--- WORK TO COMPLETE ---
Find every line below where the string "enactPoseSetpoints" shows up, and copy those lines.

--- PROVIDED MATERIAL ---
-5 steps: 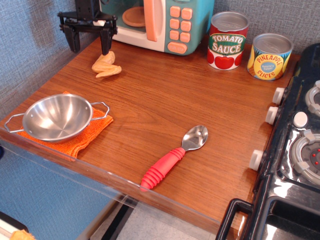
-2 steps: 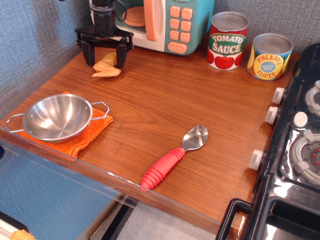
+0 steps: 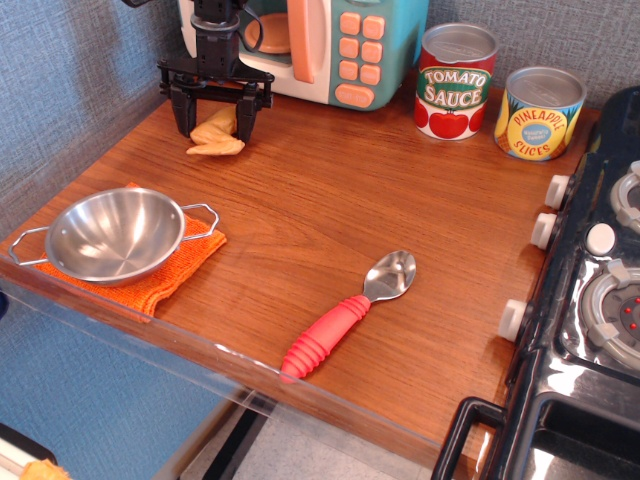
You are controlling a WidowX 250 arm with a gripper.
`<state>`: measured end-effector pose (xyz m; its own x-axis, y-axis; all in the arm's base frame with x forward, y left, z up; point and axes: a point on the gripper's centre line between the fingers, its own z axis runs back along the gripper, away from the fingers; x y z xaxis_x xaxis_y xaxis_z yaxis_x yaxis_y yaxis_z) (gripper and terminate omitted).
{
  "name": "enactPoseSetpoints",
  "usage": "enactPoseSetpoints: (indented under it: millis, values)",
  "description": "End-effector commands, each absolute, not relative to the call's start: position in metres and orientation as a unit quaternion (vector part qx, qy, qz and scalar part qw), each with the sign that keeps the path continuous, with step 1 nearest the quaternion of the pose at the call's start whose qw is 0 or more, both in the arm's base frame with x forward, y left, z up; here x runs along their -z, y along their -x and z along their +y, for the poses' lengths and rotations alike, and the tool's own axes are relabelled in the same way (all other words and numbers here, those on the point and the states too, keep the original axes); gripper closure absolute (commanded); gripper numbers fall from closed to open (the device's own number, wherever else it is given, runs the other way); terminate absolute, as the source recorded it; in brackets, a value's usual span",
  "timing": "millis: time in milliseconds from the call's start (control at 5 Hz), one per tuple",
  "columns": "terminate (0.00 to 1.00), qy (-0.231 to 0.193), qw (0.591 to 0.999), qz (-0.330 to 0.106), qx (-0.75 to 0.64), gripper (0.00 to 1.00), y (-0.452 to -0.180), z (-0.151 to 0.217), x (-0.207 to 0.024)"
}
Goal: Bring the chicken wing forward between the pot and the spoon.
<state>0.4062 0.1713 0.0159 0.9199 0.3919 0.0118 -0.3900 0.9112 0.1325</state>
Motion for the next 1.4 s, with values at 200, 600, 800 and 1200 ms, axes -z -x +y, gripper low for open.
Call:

--- YOUR RESPONSE ---
  "name": "enactPoseSetpoints",
  "usage": "enactPoseSetpoints: (indented under it: millis, values)",

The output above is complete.